Question: Find the value of: (i) \[\sin {75^ \circ }\] (ii) \[\tan {15^ \circ }\]...

Question

Find the value of:
(i) $\sin {75^ \circ }$
(ii) $\tan {15^ \circ }$

Answer 1

Solution

According to the question, here, in $\sin {75^ \circ }$ divide 75 into two parts of which the values are known that is $\sin {(45 + 30)^ \circ }$ . Similar in $\tan {15^ \circ }$ that is $\tan {15^ \circ } = \tan ({45^ \circ } - {30^ \circ })$ .Hence, use the trigonometric formulas to solve it.

Formula Used:
Here, we can use the trigonometric formulas that are:
1. $\sin (A + B) = \sin A\cos B + \cos A\sin B$
2. $\tan (A - B) = \dfrac{{\tan A - \tan B}}{{1 + \tan A\tan B}}$

Complete step-by-step answer:
(i) $\sin {75^ \circ } = \sin {(45 + 30)^ \circ }$
Here, we will use the formula that is $\sin (A + B) = \sin A\cos B + \cos A\sin B$ where $A = {45^o}$ and $B = {30^o}$
On substituting the values of A and B we get,
$\sin {(45 + 30)^ \circ } = \sin {45^ \circ }\cos {30^ \circ } + \cos {45^ \circ }\sin {30^ \circ }$
As we know, $\sin {45^ \circ } = \dfrac{1}{{\sqrt 2 }}$ , $\cos {30^ \circ } = \dfrac{{\sqrt 3 }}{2}$ , $\cos {45^ \circ } = \dfrac{1}{{\sqrt 2 }}$ and $\sin {30^ \circ } = \dfrac{1}{2}$
Now, putting all the values in above equation:
$\Rightarrow \dfrac{1}{{\sqrt 2 }} \times \dfrac{{\sqrt 3 }}{2} + \dfrac{1}{{\sqrt 2 }} \times \dfrac{1}{2}$
Multiplying all the values where given,
$\Rightarrow \dfrac{{\sqrt 3 }}{{2\sqrt 2 }} + \dfrac{1}{{2\sqrt 2 }}$
By taking L.C.M we get,
$\Rightarrow \dfrac{{\sqrt 3 + 1}}{{2\sqrt 2 }}$
(ii) $\tan {15^ \circ } = \tan ({45^ \circ } - {30^ \circ })$
Here, we will use the formula that is $\tan (A - B) = \dfrac{{\tan A - \tan B}}{{1 + \tan A\tan B}}$ where $A = {45^o}$ and $B = {30^o}$
On substituting the values of A and B we get,
$\tan ({45^ \circ } - {30^ \circ }) = \dfrac{{\tan {{45}^ \circ } - \tan {{30}^ \circ }}}{{1 + \tan {{45}^ \circ }\tan {{30}^ \circ }}}$
As we know, $\tan {45^ \circ } = 1$ and $\tan {30^ \circ } = \dfrac{1}{{\sqrt 3 }}$
Now, putting all the values in above equation:
$\Rightarrow \dfrac{{1 - \dfrac{1}{{\sqrt 3 }}}}{{1 + 1 \times \dfrac{1}{{\sqrt 3 }}}}$
On Multiplying and by taking L.C.M we get,
$\Rightarrow \dfrac{{\dfrac{{\sqrt 3 - 1}}{{\sqrt 3 }}}}{{\dfrac{{\sqrt 3 + 1}}{{\sqrt 3 }}}}$
Cancelling $\sqrt 3$ from both numerator and denominator we get,
$\Rightarrow \dfrac{{\sqrt 3 - 1}}{{\sqrt 3 + 1}}$
Hence, $\sin {75^ \circ } = \dfrac{{\sqrt 3 + 1}}{{2\sqrt 2 }}$ and $\tan {15^ \circ } = \dfrac{{\sqrt 3 - 1}}{{\sqrt 3 + 1}}$

Additional information:
There can be similar types of questions of trigonometry in which trigonometric values are different, that is instead of sin there can be cos or tan and vice-versa.
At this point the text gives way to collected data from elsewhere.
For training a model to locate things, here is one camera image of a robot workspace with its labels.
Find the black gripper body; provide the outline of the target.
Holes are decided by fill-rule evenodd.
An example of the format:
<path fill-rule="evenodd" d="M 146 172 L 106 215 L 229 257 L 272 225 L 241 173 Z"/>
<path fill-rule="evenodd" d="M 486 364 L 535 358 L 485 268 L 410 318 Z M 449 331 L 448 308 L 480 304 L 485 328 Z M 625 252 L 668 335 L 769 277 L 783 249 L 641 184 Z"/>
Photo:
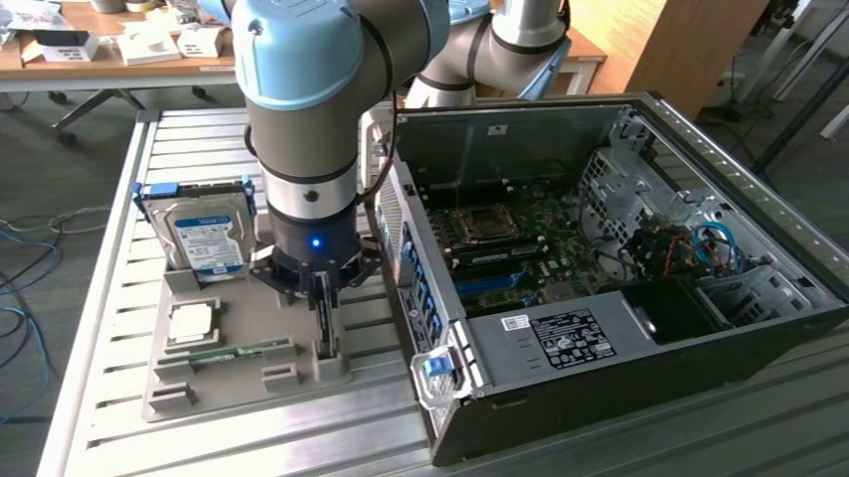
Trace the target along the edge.
<path fill-rule="evenodd" d="M 362 250 L 356 213 L 320 220 L 300 220 L 284 213 L 270 213 L 269 217 L 284 255 L 280 263 L 294 272 L 301 272 L 306 263 L 310 272 L 328 272 L 333 288 L 345 288 L 360 273 L 360 266 L 349 264 Z"/>
To solve it, we use trigonometric formulas in which A and B occurs. Easy way to solve the trigonometric questions is to just convert them into cos and sin respectively.
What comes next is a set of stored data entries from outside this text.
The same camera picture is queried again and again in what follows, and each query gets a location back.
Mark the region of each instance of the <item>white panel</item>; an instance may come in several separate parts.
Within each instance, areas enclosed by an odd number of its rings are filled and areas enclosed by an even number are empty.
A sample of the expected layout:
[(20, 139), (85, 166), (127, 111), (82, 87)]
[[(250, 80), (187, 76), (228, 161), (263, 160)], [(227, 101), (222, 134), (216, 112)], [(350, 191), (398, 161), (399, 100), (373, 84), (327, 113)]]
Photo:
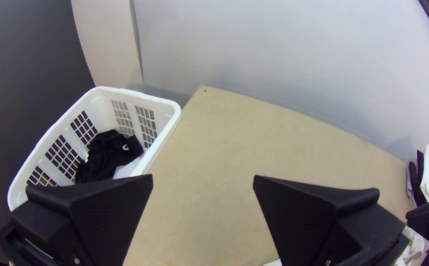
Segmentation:
[(130, 0), (71, 0), (76, 29), (96, 86), (143, 84)]
[(231, 90), (404, 160), (429, 144), (429, 19), (417, 0), (134, 3), (147, 93), (184, 104), (201, 84)]

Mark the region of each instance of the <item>basket grid holes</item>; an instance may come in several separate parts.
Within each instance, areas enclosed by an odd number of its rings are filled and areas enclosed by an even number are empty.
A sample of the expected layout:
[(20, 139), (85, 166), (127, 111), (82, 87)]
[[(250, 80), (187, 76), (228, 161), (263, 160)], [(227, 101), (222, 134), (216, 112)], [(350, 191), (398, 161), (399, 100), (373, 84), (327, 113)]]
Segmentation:
[(157, 127), (155, 126), (154, 111), (139, 106), (136, 106), (135, 110), (139, 118), (140, 129), (142, 130), (142, 137), (144, 138), (144, 146), (145, 148), (149, 148), (158, 136)]
[(75, 173), (78, 165), (83, 161), (73, 150), (66, 139), (60, 135), (57, 140), (48, 149), (45, 156), (52, 164), (60, 170), (73, 183), (75, 182)]
[(81, 112), (78, 117), (70, 123), (71, 128), (75, 131), (81, 142), (88, 147), (91, 140), (98, 134), (96, 127), (93, 125), (91, 120), (85, 111)]
[(57, 183), (53, 181), (40, 167), (36, 166), (33, 170), (32, 174), (29, 176), (29, 179), (27, 180), (27, 184), (34, 184), (34, 185), (42, 185), (44, 187), (46, 186), (52, 186), (52, 187), (58, 187)]
[(131, 115), (129, 114), (129, 108), (127, 107), (127, 104), (125, 102), (116, 100), (111, 100), (111, 103), (121, 133), (125, 137), (135, 135), (134, 126), (132, 123)]

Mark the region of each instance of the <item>laundry basket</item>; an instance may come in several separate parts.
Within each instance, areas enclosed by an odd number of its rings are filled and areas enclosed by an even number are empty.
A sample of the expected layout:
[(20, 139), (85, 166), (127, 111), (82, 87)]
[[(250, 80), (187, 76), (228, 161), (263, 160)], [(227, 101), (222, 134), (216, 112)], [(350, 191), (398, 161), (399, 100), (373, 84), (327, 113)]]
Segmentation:
[(91, 89), (47, 130), (24, 162), (7, 193), (9, 209), (27, 200), (28, 184), (73, 185), (90, 141), (104, 131), (135, 135), (144, 148), (142, 156), (118, 167), (114, 178), (146, 173), (180, 118), (180, 106), (170, 100), (125, 89)]

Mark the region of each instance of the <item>dark background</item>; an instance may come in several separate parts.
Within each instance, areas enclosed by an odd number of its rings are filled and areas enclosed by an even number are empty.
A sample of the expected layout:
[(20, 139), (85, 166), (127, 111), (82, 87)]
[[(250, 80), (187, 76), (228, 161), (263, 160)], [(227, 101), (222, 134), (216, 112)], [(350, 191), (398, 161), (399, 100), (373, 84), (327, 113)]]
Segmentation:
[(0, 228), (27, 155), (92, 87), (70, 0), (0, 0)]

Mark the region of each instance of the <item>tan cardboard surface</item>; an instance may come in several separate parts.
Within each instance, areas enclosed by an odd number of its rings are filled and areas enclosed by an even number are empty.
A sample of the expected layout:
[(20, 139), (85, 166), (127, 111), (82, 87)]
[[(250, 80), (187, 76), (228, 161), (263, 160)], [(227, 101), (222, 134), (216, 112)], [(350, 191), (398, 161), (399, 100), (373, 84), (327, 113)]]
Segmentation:
[(413, 206), (406, 164), (300, 113), (201, 87), (149, 172), (154, 189), (125, 266), (260, 266), (278, 259), (252, 189), (255, 174), (380, 189), (401, 220)]
Note: To solve these types of questions, firstly check which trigonometric formula is applicable and put the respective values of trigonometric ratios correctly. Then simplify the equations to get the required values. Hence, the trigonometric formulas make the question simpler and easy to understand.